__YOUR ASSIGNMENT__
Omit every picture, then return the listing verbatim.

__INPUT DATA__

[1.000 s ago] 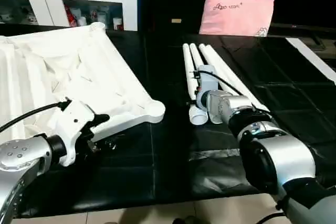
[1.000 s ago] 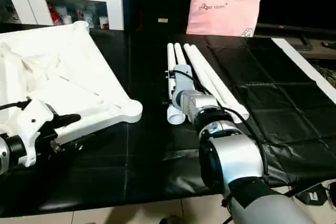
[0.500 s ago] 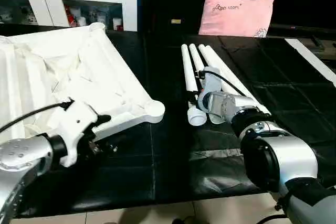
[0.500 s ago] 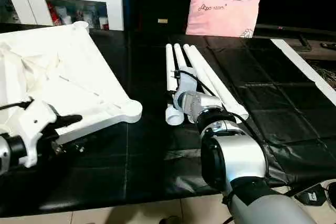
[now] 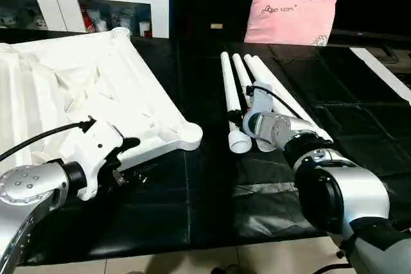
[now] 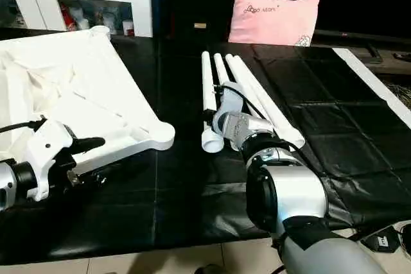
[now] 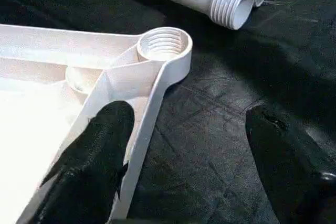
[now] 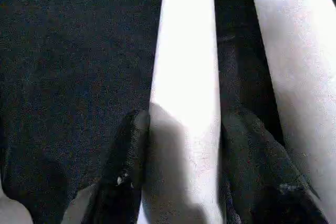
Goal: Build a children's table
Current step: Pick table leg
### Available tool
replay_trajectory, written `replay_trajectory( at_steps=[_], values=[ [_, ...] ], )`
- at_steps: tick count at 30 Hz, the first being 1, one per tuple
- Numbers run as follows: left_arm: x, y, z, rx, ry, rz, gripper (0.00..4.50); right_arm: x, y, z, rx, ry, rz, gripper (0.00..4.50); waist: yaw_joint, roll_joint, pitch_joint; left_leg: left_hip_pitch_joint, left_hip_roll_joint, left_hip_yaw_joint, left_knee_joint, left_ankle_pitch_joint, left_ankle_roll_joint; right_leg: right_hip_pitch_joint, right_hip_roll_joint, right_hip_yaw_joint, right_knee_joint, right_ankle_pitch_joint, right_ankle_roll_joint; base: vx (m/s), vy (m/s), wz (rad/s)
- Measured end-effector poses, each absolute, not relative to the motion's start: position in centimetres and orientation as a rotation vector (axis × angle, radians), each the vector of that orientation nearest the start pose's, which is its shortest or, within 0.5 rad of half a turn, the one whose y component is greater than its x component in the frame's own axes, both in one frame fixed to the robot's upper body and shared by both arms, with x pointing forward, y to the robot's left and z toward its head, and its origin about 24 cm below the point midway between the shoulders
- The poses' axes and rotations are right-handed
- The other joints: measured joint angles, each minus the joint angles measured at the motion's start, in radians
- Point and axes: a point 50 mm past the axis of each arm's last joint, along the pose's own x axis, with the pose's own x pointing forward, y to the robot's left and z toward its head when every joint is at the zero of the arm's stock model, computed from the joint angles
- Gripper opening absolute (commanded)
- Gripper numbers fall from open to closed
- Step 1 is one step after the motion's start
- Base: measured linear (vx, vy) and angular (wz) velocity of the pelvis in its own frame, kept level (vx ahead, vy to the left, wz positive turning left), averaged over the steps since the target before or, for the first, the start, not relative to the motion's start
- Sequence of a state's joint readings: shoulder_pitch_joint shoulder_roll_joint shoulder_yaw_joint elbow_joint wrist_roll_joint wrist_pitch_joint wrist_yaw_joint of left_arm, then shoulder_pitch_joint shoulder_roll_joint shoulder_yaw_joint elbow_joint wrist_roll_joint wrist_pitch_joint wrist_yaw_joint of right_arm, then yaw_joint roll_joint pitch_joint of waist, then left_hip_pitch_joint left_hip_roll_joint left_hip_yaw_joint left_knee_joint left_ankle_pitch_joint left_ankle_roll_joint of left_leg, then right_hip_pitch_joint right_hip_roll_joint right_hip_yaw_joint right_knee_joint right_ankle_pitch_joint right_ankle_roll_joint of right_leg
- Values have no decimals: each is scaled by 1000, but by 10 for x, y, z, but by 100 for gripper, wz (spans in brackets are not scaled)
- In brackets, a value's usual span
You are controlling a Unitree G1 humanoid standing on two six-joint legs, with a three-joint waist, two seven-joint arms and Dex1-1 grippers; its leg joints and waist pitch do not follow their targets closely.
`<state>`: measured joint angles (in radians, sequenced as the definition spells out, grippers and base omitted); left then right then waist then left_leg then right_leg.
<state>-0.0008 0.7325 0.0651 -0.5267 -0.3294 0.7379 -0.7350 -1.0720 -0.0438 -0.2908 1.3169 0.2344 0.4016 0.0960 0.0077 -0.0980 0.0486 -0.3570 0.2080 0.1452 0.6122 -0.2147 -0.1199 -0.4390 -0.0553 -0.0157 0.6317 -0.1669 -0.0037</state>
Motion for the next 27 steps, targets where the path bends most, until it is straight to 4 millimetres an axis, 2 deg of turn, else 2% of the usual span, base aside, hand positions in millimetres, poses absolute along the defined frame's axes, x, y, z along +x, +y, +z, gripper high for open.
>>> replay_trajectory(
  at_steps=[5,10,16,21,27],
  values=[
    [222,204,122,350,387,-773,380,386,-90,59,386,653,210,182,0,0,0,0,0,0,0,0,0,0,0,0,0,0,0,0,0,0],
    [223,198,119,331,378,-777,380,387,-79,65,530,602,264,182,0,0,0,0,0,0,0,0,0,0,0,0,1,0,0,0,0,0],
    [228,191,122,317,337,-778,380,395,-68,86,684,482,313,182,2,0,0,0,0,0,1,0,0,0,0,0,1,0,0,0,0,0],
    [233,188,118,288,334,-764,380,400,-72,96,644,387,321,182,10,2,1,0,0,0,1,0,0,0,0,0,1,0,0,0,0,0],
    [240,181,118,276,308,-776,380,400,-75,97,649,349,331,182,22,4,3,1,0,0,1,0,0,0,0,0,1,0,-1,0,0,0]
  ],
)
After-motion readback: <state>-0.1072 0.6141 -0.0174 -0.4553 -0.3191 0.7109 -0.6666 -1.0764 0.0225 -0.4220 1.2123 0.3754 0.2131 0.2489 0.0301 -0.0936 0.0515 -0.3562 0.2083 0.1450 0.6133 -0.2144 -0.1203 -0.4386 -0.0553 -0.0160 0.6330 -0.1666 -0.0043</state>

__EXPECTED ANSWER__
[1.000 s ago] 
[1.000 s ago] 
[0.500 s ago] 
[0.500 s ago] 
[now] 
[now] 
[now] 
[now] 
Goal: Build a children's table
Current step: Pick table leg
### Available tool
replay_trajectory, written `replay_trajectory( at_steps=[_], values=[ [_, ...] ], )`
- at_steps: tick count at 30 Hz, the first being 1, one per tuple
- Numbers run as follows: left_arm: x, y, z, rx, ry, rz, gripper (0.00..4.50); right_arm: x, y, z, rx, ry, rz, gripper (0.00..4.50); waist: yaw_joint, roll_joint, pitch_joint; left_leg: left_hip_pitch_joint, left_hip_roll_joint, left_hip_yaw_joint, left_knee_joint, left_ankle_pitch_joint, left_ankle_roll_joint; right_leg: right_hip_pitch_joint, right_hip_roll_joint, right_hip_yaw_joint, right_knee_joint, right_ankle_pitch_joint, right_ankle_roll_joint; base: vx (m/s), vy (m/s), wz (rad/s)
- Measured end-effector poses, each absolute, not relative to the motion's start: position in centimetres and orientation as a rotation vector (axis × angle, radians), each the vector of that orientation nearest the start pose's, which is its shortest or, within 0.5 rad of half a turn, the one whose y component is greater than its x component in the frame's own axes, both in one frame fixed to the robot's upper body and shared by both arms, with x pointing forward, y to the robot's left and z toward its head, and its origin about 24 cm below the point midway between the shoulders
- The poses' axes and rotations are right-handed
- The other joints: measured joint angles, each minus the joint angles measured at the motion's start, in radians
- Point and axes: a point 50 mm past the axis of each arm's last joint, along the pose's own x axis, with the pose's own x pointing forward, y to the robot's left and z toward its head when every joint is at the zero of the arm's stock model, computed from the joint angles
- Gripper opening absolute (commanded)
- Gripper numbers fall from open to closed
- Step 1 is one step after the motion's start
- Base: measured linear (vx, vy) and angular (wz) velocity of the pelvis in its own frame, kept level (vx ahead, vy to the left, wz positive turning left), averaged over the steps since the target before or, for the first, the start, not relative to the motion's start
- Sequence of a state's joint readings: shoulder_pitch_joint shoulder_roll_joint shoulder_yaw_joint elbow_joint wrist_roll_joint wrist_pitch_joint wrist_yaw_joint of left_arm, then shoulder_pitch_joint shoulder_roll_joint shoulder_yaw_joint elbow_joint wrist_roll_joint wrist_pitch_joint wrist_yaw_joint of right_arm, then yaw_joint roll_joint pitch_joint of waist, then left_hip_pitch_joint left_hip_roll_joint left_hip_yaw_joint left_knee_joint left_ankle_pitch_joint left_ankle_roll_joint of left_leg, then right_hip_pitch_joint right_hip_roll_joint right_hip_yaw_joint right_knee_joint right_ankle_pitch_joint right_ankle_roll_joint of right_leg
- Values have no decimals: each is scaled by 1000, but by 10 for x, y, z, but by 100 for gripper, wz (spans in brackets are not scaled)
- In brackets, a value's usual span
You are controlling a Unitree G1 humanoid standing on two six-joint legs, with a three-joint waist, two seven-joint arms and Dex1-1 grippers; its leg joints and waist pitch do not follow their targets closely.
`<state>`: measured joint angles (in radians, sequenced as the definition spells out, grippers and base omitted); left then right then waist then left_leg then right_leg.
<state>-0.0008 0.7325 0.0651 -0.5267 -0.3294 0.7379 -0.7350 -1.0720 -0.0438 -0.2908 1.3169 0.2344 0.4016 0.0960 0.0077 -0.0980 0.0486 -0.3570 0.2080 0.1452 0.6122 -0.2147 -0.1199 -0.4390 -0.0553 -0.0157 0.6317 -0.1669 -0.0037</state>
Motion for the next 27 steps, targets where the path bends most, until it is straight to 4 millimetres an axis, 2 deg of turn, else 2% of the usual span, base aside, hand positions in millimetres, poses absolute along the defined frame's axes, x, y, z along +x, +y, +z, gripper high for open.
>>> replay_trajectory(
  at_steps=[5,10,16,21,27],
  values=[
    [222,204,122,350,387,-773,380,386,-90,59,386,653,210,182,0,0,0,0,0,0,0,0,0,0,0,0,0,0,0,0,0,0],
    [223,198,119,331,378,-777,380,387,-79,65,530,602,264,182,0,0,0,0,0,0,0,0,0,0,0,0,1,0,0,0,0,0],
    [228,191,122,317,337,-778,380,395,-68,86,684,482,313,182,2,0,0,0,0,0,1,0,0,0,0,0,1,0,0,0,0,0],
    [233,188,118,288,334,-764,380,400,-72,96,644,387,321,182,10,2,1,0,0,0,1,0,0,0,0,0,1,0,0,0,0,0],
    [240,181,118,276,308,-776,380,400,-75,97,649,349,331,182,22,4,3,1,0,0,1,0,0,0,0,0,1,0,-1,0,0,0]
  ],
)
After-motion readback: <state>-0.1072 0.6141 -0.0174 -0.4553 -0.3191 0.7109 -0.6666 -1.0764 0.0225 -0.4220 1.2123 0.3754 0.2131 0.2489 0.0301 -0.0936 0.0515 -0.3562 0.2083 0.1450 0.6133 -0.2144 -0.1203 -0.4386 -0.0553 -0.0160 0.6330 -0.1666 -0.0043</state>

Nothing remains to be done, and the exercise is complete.